───── Data to use

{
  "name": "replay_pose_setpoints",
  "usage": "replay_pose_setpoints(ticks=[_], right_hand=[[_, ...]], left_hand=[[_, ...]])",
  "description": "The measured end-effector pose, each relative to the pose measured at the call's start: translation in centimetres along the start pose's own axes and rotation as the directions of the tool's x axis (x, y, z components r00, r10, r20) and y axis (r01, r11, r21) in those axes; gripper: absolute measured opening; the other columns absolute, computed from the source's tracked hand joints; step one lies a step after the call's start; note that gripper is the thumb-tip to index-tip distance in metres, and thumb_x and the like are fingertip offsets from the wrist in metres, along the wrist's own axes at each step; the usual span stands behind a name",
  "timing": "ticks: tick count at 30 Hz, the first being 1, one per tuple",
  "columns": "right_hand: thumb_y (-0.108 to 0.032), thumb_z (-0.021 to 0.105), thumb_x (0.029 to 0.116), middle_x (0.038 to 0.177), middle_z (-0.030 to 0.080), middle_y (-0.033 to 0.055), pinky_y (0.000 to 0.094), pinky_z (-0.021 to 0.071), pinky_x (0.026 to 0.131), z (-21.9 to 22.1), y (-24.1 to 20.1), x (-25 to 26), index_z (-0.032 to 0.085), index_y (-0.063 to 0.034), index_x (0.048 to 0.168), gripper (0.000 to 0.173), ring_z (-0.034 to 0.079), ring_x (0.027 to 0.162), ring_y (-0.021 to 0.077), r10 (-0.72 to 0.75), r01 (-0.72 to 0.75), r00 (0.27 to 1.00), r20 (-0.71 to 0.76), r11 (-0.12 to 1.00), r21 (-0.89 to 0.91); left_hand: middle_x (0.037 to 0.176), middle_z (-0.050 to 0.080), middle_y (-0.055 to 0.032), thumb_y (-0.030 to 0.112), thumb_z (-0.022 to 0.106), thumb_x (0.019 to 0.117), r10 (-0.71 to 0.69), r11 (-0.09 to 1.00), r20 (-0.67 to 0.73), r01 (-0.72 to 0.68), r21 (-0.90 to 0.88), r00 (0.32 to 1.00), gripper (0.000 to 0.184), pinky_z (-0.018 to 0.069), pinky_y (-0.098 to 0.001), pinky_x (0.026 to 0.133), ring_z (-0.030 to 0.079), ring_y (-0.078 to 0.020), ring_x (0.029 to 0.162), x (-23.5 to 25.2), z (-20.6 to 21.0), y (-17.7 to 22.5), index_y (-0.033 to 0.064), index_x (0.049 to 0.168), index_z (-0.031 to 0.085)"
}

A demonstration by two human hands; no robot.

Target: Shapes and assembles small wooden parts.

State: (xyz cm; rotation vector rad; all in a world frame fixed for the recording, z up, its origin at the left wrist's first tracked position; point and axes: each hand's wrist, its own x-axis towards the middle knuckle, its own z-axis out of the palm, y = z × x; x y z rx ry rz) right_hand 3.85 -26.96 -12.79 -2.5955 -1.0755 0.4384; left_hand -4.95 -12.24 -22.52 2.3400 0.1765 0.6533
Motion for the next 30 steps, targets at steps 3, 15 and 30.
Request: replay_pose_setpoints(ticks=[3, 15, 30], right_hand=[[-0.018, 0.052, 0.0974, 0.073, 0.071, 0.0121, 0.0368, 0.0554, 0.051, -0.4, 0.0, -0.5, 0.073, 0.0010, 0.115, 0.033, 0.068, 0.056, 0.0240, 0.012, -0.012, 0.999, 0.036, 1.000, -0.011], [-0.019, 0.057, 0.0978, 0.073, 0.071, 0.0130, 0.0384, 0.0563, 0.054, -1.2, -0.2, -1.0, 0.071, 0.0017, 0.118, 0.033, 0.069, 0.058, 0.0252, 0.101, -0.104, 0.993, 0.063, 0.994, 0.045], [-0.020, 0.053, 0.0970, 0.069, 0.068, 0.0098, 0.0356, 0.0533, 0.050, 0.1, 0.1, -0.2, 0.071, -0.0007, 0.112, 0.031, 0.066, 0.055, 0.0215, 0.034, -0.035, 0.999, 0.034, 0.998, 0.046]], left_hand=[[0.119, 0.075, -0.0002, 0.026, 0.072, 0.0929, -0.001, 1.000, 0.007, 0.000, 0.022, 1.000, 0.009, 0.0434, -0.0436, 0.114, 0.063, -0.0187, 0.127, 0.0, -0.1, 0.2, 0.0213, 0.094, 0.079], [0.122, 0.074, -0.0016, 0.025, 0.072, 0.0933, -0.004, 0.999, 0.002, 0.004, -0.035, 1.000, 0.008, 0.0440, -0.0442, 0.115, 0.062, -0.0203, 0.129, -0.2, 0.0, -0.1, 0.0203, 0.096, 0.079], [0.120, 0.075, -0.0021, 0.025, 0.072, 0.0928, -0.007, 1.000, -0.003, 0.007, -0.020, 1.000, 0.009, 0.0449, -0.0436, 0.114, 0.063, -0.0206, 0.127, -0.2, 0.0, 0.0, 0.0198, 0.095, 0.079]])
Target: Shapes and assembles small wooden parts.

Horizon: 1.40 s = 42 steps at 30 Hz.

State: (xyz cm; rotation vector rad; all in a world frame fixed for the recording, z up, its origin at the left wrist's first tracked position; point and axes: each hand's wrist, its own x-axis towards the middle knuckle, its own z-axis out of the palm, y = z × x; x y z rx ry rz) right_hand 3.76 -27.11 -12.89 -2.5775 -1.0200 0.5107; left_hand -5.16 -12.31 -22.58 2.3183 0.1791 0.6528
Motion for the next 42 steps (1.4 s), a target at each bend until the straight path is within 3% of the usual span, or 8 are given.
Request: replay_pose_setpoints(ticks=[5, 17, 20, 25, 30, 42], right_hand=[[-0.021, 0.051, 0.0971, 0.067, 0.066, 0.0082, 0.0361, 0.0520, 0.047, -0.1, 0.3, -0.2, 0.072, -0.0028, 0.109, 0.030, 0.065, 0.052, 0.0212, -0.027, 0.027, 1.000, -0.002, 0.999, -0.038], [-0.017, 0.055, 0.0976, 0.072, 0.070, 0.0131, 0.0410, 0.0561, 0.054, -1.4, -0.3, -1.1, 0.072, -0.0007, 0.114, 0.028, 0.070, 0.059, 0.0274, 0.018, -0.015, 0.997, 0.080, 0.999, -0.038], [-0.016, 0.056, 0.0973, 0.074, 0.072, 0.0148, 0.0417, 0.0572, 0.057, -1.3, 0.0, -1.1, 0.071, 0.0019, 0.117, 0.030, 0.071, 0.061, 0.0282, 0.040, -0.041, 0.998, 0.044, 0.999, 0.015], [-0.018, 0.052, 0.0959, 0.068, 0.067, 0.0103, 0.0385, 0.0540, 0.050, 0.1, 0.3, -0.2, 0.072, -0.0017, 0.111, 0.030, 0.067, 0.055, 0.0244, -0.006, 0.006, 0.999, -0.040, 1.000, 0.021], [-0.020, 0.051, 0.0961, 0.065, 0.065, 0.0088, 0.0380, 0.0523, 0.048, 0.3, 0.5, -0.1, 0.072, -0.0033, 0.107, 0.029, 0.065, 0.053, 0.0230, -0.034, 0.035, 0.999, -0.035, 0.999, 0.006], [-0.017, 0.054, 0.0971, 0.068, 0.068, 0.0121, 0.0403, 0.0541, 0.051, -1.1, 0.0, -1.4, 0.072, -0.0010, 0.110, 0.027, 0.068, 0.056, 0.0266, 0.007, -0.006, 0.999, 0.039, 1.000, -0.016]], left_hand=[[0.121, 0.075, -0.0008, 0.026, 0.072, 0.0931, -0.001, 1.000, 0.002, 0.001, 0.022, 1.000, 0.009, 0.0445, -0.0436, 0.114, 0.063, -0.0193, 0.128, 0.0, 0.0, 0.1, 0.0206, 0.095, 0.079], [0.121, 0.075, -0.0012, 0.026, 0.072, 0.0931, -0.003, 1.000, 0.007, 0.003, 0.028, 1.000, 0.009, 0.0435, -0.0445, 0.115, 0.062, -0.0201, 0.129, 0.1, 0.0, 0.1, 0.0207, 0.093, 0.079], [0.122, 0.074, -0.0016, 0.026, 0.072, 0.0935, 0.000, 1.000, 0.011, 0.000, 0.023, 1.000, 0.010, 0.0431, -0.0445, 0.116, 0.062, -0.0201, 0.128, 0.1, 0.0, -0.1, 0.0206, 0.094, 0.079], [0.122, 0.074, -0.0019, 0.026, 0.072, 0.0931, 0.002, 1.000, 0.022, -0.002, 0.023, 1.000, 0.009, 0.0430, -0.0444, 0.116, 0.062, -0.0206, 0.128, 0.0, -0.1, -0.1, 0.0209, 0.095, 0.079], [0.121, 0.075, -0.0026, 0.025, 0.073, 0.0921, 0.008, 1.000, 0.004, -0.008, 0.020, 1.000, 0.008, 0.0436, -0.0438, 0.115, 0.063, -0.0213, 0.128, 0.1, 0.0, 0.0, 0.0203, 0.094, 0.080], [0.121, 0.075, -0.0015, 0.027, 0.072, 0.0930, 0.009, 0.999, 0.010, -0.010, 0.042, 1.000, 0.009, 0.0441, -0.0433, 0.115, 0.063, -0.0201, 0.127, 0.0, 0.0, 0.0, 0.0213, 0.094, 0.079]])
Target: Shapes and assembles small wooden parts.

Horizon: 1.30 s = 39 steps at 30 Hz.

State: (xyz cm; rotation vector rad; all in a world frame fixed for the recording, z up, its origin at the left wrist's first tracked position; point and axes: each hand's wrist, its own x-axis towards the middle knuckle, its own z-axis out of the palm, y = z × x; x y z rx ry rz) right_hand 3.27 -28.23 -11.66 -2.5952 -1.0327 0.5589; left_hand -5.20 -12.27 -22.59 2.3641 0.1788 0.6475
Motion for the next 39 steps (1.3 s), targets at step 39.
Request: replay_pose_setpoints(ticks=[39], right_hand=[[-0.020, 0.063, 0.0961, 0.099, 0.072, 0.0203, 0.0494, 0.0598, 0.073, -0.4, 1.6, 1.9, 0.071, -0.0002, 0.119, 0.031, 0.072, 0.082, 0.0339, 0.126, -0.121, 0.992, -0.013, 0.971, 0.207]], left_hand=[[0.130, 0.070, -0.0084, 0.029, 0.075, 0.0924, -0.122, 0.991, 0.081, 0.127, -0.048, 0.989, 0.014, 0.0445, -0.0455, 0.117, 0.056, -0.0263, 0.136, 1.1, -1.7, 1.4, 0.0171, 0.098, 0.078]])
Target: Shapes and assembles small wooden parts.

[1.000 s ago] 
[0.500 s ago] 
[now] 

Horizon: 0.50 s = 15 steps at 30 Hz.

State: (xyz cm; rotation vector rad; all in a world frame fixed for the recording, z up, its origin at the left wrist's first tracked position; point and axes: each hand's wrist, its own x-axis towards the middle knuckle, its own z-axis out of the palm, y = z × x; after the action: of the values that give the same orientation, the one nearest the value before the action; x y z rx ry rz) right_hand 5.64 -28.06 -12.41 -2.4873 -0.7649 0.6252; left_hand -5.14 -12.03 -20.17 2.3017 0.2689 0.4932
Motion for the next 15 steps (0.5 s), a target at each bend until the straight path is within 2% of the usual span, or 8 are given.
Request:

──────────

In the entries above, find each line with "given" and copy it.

• _Task output_:
Motion for the next 42 steps (1.4 s), a target at each bend until the straight path is within 3% of the usual span, or 8 are given.
Motion for the next 15 steps (0.5 s), a target at each bend until the straight path is within 2% of the usual span, or 8 are given.

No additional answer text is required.